#### [Work order]
Starting at the line that holds "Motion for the", set down each line through the end of the listing, exactly as written and with nothing added.

#### [Data excerpt]
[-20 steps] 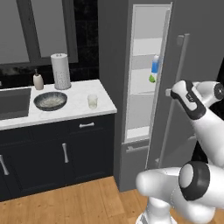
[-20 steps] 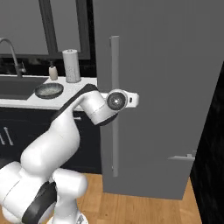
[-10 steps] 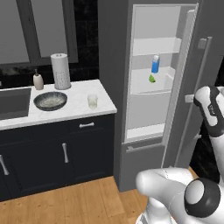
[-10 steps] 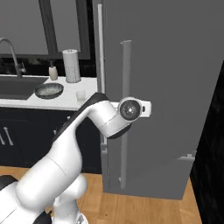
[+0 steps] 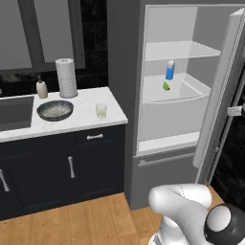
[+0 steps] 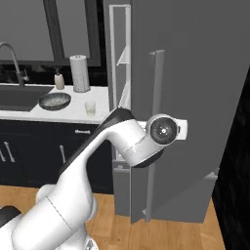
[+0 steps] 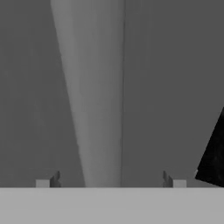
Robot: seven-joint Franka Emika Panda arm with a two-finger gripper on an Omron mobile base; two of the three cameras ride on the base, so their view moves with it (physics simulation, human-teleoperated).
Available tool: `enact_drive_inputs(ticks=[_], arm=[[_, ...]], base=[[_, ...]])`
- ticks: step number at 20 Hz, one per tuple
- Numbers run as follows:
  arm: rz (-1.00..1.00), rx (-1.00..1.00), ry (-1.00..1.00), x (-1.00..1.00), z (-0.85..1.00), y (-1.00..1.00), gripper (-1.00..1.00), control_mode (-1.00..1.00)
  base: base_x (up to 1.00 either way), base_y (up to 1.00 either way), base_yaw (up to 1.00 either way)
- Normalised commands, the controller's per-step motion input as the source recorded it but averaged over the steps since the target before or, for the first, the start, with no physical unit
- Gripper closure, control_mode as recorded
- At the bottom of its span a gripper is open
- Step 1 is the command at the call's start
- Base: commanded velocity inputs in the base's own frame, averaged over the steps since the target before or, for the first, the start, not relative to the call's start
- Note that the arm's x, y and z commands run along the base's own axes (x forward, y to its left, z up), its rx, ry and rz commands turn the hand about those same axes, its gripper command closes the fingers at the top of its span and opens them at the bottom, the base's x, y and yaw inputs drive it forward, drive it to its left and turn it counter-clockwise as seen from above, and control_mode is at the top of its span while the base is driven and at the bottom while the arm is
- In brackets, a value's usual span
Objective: Grab a lemon wedge from the fridge and one ice cube from the ice bowl, and put them in the glass of lemonade.
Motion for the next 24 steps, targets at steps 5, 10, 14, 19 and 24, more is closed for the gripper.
enact_drive_inputs(ticks=[5, 10, 14, 19, 24], arm=[[0.01, -0.16, 0.01, -0.75, 0.51, -0.36, -1.00, -1.00], [0.02, -0.29, 0.02, -0.82, 0.53, 0.00, -1.00, -1.00], [0.00, -0.42, 0.07, -0.42, 0.20, 0.45, -1.00, -1.00], [0.00, -0.43, 0.00, 0.00, -0.18, 1.00, -1.00, -1.00], [0.00, -0.39, 0.00, 0.00, -0.30, 1.00, -1.00, -1.00]], base=[[0.00, 0.00, 0.00], [0.00, 0.00, 0.00], [0.00, 0.00, 0.00], [0.00, 0.00, 0.00], [0.00, 0.00, 0.00]])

#### [Solution]
Motion for the next 24 steps, targets at steps 5, 10, 14, 19 and 24, more is closed for the gripper.
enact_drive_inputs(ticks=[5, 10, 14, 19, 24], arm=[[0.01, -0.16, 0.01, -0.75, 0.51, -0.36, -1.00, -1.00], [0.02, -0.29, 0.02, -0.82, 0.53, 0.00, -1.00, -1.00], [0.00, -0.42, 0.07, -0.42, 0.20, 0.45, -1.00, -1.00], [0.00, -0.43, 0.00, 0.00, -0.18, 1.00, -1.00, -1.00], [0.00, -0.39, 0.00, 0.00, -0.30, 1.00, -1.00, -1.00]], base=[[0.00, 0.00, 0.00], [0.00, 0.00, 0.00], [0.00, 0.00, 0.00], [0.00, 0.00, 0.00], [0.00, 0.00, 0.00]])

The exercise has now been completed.